In tech lingo, “UX” refers to user experience, the human-first approach to product design that’s not about aesthetics, but rather about creating products that delight users with their effectiveness and functionality. In the automotive world, Lexus’ UX is a diminutive crossover that slots below the NX, RX, GX, and LX in the luxury automaker’s extensive SUV lineup.
We could look at the UX purely from the user experience point of view, but the appeal of an automobile has as much to do with how it makes you feel as it does with simple mechanics. At first glance, the UX F Sport driven here—dressed in Cadmium Orange, sporting black wheel cladding and Lexus’ signature, yet controversial, mesh spindle grille—elicits the requisite emotional response that drives purchase consideration. If orange isn’t your thing, UX can also be outfitted in brilliant hues like Grecian Blue, Matador Red Mica, and Nori Green Pearl. Traditional black, white, and shades of gray are also available, but where’s the fun in that?
From a utilitarian standpoint, UX is available in front-wheel-drive UX200 or all-wheel-drive UX250h hybrid editions. F Sport is a mostly appearance-oriented upgrade package available on either model. It does, however, include some performance enhancements, such as rigid aluminum alloy wheels and suspension features, that improve handling agility and responsiveness.
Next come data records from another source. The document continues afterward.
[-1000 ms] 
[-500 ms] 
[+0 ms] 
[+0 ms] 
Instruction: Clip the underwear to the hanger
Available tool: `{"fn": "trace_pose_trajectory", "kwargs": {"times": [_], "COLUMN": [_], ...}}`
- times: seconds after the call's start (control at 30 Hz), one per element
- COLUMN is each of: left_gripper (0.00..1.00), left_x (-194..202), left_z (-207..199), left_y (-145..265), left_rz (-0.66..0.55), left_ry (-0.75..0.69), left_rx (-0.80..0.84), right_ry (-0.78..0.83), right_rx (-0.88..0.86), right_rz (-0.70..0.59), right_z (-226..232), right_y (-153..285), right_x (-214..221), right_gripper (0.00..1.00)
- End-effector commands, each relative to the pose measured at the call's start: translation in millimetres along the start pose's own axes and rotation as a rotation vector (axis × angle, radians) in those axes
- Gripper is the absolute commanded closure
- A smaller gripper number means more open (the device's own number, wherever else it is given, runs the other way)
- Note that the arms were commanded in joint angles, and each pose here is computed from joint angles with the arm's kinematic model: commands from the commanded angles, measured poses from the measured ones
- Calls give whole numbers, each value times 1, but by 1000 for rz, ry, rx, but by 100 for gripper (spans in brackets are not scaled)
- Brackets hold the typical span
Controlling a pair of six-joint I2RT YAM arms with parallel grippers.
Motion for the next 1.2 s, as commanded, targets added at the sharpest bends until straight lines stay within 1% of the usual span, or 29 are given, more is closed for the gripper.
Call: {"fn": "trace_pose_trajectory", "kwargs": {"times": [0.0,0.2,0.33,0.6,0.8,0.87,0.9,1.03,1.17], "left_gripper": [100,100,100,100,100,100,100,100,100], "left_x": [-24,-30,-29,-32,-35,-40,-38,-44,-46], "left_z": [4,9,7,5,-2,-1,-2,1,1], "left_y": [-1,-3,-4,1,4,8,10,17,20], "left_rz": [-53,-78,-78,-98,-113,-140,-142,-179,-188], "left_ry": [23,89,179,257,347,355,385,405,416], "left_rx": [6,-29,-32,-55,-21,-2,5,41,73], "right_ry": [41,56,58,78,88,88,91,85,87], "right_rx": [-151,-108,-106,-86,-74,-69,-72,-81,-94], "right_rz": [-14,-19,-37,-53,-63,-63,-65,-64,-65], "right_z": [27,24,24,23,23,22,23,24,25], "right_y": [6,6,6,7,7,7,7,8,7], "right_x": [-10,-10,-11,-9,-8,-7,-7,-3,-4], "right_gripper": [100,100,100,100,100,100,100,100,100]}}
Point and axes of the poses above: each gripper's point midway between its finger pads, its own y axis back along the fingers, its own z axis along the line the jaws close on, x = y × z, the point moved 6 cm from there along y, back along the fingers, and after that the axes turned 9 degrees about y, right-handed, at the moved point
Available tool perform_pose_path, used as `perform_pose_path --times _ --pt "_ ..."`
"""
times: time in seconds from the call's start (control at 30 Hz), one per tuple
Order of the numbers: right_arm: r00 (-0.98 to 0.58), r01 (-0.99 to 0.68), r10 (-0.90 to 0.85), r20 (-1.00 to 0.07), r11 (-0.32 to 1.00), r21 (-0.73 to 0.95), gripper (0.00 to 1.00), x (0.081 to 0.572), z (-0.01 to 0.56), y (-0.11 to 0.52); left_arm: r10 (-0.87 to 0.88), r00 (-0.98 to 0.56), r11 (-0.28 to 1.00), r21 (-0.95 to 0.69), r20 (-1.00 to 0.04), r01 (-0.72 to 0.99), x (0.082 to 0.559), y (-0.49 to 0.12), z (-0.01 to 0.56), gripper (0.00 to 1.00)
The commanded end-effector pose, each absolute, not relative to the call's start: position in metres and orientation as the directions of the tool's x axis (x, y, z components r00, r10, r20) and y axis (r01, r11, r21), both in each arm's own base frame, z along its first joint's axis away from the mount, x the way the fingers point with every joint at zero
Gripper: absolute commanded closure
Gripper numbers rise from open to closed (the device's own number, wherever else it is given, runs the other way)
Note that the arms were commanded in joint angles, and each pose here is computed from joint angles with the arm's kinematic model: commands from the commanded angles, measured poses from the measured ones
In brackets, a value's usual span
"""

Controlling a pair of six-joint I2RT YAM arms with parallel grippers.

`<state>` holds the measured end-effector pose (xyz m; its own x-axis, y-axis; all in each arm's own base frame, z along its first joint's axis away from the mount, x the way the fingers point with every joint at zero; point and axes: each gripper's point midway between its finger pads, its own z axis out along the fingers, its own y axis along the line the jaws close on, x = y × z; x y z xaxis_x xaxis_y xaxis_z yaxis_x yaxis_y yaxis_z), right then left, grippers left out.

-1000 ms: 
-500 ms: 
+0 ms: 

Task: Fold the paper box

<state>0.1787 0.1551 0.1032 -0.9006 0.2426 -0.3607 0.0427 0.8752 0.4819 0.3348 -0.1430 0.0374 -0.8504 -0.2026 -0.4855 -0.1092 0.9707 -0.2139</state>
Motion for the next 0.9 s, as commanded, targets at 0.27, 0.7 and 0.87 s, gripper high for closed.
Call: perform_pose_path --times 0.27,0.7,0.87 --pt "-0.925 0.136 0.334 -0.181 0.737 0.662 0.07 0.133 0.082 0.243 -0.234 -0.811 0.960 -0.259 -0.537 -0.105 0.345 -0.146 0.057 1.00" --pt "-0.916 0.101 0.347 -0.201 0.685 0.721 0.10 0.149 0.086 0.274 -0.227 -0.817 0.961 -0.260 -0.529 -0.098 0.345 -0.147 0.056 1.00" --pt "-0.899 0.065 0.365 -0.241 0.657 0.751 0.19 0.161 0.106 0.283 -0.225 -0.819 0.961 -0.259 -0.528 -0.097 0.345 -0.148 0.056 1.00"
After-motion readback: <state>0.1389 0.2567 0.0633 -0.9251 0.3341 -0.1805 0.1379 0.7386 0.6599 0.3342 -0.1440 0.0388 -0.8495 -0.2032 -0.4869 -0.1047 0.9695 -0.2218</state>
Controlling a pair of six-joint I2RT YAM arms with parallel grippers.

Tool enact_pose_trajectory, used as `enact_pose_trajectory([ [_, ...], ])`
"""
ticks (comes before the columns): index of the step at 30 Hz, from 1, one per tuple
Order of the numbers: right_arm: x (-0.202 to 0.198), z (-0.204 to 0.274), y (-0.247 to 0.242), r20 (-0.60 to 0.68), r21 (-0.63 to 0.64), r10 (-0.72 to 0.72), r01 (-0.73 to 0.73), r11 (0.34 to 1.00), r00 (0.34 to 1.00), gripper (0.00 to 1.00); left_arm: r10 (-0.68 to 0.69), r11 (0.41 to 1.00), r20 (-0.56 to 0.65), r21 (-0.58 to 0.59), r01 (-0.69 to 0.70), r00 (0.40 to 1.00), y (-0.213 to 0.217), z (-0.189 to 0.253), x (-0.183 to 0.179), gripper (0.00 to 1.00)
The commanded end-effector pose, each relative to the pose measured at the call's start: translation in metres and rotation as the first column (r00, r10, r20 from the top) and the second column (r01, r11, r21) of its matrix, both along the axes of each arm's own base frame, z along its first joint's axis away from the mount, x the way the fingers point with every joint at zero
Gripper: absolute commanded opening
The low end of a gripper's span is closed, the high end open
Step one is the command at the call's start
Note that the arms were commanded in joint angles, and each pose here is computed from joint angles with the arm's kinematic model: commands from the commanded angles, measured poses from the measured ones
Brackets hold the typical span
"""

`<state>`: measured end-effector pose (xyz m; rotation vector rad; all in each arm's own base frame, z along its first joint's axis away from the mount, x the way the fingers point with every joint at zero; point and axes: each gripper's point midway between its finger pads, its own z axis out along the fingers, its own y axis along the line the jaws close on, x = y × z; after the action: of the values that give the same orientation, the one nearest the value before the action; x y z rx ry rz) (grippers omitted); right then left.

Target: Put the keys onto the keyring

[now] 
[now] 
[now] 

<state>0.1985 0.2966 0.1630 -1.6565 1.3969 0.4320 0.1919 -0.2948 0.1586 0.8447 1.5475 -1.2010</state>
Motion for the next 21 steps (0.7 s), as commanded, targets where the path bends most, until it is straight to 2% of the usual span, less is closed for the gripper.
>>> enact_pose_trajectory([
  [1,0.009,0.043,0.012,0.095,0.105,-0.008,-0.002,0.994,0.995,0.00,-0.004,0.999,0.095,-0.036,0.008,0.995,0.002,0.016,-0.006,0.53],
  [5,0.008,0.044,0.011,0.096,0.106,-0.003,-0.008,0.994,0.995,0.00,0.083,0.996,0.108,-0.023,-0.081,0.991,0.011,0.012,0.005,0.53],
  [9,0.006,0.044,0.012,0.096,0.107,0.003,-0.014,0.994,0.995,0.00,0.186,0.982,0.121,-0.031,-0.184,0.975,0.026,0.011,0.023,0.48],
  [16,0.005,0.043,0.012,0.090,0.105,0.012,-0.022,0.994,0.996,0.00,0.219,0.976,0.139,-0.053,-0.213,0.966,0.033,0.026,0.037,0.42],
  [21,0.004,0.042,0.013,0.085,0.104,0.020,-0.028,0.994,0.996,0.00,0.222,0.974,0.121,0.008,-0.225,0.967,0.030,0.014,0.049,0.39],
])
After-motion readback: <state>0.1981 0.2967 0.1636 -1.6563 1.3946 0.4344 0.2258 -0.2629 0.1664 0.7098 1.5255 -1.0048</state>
The leather-trimmed interior, aluminum pedals and scuff plates and supportive front seats contribute to the sports-car inspired interior aesthetic.
Lexus describes the UX’s design language as “human centered,” made to appeal to first-time luxury buyers who may skew a little younger than their traditional audience. Of course, that means incorporating technology that is at once familiar and expected, but also innovative and forward-thinking. In the former camp, you’ll find operational controls with intuitive touch interfaces that mimic common phone gestures. Here, Lexus employs a touchpad with haptic feedback to indicate cursor alignment with the desired on-screen function. This system is vastly better than the mouse-like control found in older models. Still, it does require a bit of practice to gain enough dexterity to operate the system without too much eyes-off-the-road time. For the latter, UX drivers can integrate things like door lock/unlock, engine start, or fuel level checks with a smartwatch, Amazon-enabled or Google Assistant device.
Going back to the tech analogy, is UX apt for Lexus’ entry-level SUV? Well, with just 169 horsepower from the standard four-cylinder engine, it’s not going to win any performance accolades, to be sure. The interior is thoughtfully put together, using a “seat-in-control” concept that groups important vehicle functions within easy access to the driver, with intuitive menus and an attractive, elegantly backlit setup.
More accurately, Lexus should’ve called it the UI (user interface in tech-speak) as the vehicle’s strengths lie in its “look and feel,” visual touchpoints and design language. Those are carefully considered and garner a viscerally positive reaction from casual observers and thoughtful buyers. From an overall experiential point of view, UX delivers on the utilitarian purpose of getting from point A to point B, but leaves the delight in the eye of the beholder, rather than on the road.